A few things to consider:
1) Your daughter is just a sophomore and there is still time for this situation to improve; the coach gains experience, goes to coaching clinics, etc. At least your daughter is not a senior, being faced with this challenge.
2) With the development of club volleyball, high school volleyball is not do or die, as it may have been in the past. There are any number of high school volleyball players which must endure sup bar coaches, lessor competition, etc.
3) If your daughter plays club, which I hope she does simply because it can be a great avenue to develop skills and play against higher level competition, then use this high school season as a free way to get touches on the volleyball - Not the answer you want, but take the negative (coach who is inexperienced) and turn it into a positive; touching the ball everyday and no charge to do so!

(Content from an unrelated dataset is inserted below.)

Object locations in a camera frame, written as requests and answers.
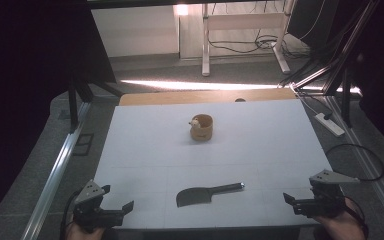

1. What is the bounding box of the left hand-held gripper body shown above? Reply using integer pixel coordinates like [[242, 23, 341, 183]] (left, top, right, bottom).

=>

Now a deep statement - Your mentality will create your daughter's reality. All you are doing now is yelling at the trees; the forest is not going to move. You talked to the AD, you talked to the coach and nothing will change. You must put this behind you because the frustration/anger you are feeling will be mimicked by your daughter. Accept the scenario, and maximize the opportunity which presents itself every day to get touches and to get better.
And a closing deeper statement - This is what being a part of a team means; sometimes the individual must suppress frustration because that is the responsibility of being on a team. A a member of a team, sometimes you just have to suck it up, to stay strong, to be supportive and positive even though it will drive you nuts. I have been there as an athlete and it taught me about being a better player, a better coach and hopefully better prepared to face the realities of being an adult.